Since the attack on the power grid in Ukraine, defending critical infrastructure against the threat of cyberattack has become a top priority. In an effort to strengthen supply chain risk management within the energy sector, the Federal Energy Regulatory Commission (FERC) approved new mandatory cybersecurity reliability standards from The North American Electric Reliability Corp. (NERC). As with all major updates to an organization’s internal policies and infrastructure, utility companies now face the task of conducting internal security audits, implementing technical upgrades and adjusting long-term budgets, which will create many challenges.
The new reliability standards don’t go into effect until the end of January 2019, and organizations need to be able to demonstrate compliance by July 1, 2020, leaving them just slightly longer than 18 months to prepare. As companies endeavor to make the necessary changes, Daniel Skees, partner with Morgan Lewis, said they will likely face five major challenges.
So, what are those challenges and how can utilities prepare for the rollout of the new standards?
Navigating the Procurement Process
To be able to demonstrate that arrangements with vendors meet the minimum supply chain cybersecurity requirements, regulating a company’s procurement process for the first time will be one of a handful of challenges because the evidence needed for compliance is generated through procurement with vendors, Skees said. “Traditionally, compliance in security has dealt with assets and making sure controls are in place. Things like audits and granting access is all done through compliance, IT and security.”
The challenge for the utility side is that procurement has to generate auditable paperwork showing it has attempted to enter into these provisions in their contracts with vendors.
“They will have to demonstrate that they tried to get vendor participation,” said Skees. “The regulations recognize that utility companies can’t always get contractual commitments from vendors. The standard allows them to have a process to address the issues, but they don’t have to have specific contractual language. Their compliance isn’t measured by the vendor’s ability to live up to commitment.”
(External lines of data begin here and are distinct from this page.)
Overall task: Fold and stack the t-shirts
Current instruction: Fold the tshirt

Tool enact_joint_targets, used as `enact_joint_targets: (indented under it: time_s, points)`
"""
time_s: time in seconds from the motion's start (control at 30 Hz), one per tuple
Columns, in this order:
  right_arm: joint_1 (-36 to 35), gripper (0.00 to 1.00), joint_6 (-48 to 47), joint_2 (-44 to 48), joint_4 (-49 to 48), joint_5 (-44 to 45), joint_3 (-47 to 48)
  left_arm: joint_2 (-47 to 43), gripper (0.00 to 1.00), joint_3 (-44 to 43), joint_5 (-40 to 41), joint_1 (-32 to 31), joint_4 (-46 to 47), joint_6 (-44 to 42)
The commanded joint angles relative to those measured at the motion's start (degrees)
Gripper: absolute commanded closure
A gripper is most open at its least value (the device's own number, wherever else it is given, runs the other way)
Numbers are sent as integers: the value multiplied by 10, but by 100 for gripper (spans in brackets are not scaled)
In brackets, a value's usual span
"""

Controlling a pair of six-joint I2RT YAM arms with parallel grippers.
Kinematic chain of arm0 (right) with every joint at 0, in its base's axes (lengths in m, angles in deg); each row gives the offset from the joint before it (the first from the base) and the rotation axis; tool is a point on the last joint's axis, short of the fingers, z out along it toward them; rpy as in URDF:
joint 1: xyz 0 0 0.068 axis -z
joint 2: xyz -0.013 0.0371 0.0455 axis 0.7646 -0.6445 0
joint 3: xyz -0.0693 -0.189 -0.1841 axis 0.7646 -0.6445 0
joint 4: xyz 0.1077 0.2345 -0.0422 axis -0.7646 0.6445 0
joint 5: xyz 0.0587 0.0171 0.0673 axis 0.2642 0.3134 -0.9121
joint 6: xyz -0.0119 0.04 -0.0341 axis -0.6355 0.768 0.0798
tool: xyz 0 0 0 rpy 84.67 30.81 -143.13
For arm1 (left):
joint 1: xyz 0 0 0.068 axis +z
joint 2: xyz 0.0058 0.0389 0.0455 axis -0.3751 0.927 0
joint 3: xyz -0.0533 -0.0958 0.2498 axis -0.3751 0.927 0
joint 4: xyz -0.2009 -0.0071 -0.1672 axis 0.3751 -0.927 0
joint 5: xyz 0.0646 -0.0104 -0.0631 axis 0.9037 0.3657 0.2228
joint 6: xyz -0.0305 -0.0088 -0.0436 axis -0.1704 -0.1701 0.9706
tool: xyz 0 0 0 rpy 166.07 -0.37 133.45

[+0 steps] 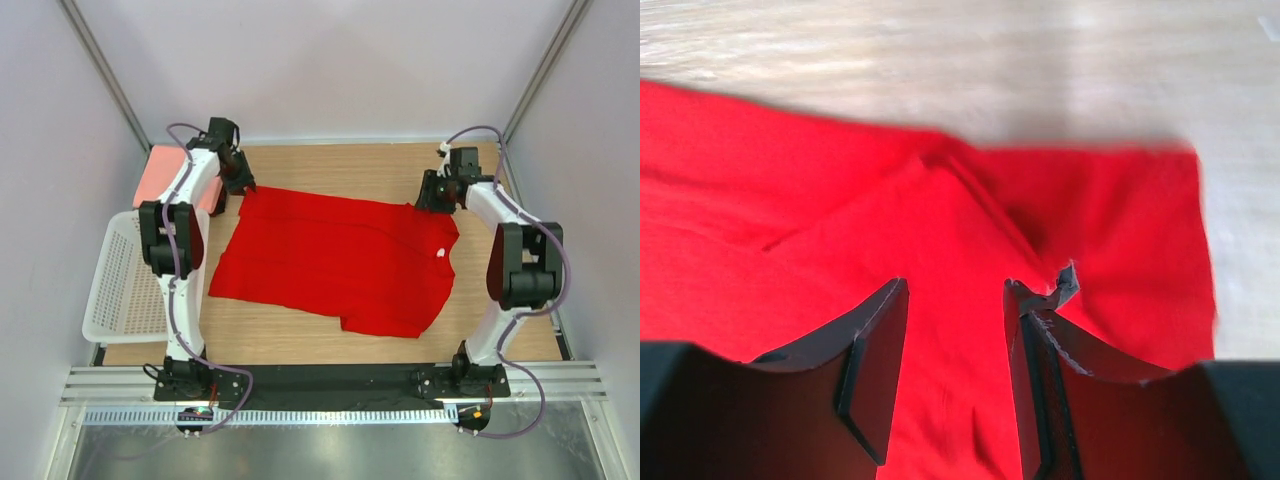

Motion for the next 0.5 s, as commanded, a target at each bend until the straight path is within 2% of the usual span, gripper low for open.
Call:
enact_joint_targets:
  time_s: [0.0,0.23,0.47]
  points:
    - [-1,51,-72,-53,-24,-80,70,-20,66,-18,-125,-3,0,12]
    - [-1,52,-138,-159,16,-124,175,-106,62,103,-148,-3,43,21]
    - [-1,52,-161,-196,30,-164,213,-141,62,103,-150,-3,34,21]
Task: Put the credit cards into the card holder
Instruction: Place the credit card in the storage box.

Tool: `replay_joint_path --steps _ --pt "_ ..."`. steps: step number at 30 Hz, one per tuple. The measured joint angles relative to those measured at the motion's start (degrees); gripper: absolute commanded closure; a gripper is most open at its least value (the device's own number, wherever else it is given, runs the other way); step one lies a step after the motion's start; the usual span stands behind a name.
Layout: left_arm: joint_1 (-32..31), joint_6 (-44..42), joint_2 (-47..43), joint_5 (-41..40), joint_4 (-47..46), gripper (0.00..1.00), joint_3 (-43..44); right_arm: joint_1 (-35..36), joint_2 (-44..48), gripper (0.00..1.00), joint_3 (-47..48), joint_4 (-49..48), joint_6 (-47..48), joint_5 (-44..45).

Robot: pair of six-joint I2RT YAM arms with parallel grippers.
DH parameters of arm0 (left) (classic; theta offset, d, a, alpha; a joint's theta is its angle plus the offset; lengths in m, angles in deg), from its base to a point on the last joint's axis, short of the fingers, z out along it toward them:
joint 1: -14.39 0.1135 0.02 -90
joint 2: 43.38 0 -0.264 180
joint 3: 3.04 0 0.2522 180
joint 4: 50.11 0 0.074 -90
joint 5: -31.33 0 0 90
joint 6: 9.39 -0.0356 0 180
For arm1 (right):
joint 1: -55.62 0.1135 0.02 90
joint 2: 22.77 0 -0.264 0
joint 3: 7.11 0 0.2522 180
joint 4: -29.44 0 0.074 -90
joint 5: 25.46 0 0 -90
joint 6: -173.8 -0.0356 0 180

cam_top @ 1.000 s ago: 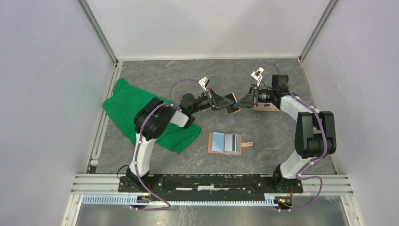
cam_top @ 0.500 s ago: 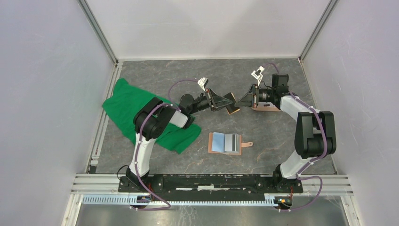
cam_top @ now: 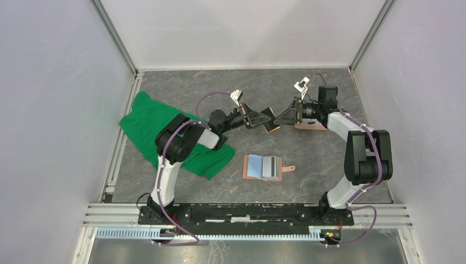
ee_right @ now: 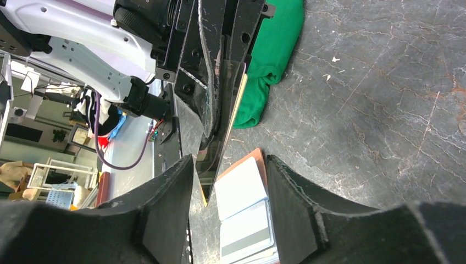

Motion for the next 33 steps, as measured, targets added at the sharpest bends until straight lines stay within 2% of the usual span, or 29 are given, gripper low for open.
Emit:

Developing the Risk Management Plan
The risk management plan will be the foundation for demonstrating compliance. Developing and figuring out exactly what that will look like and who will be involved is no simple task.
Bringing Devices and Vendors into the Standard
According to Skees, utility companies will benefit from having a long ramp-up period to deal with the challenge of determining what devices and which vendor relationships will be brought into this standard. “These companies already have existing vendor contracts with specific cybersecurity terms, and the new standard doesn’t require that companies revisit and revise. Instead, it applies to new contract moving forward. Those are the relationships that are going to have to be subject to the new standard.”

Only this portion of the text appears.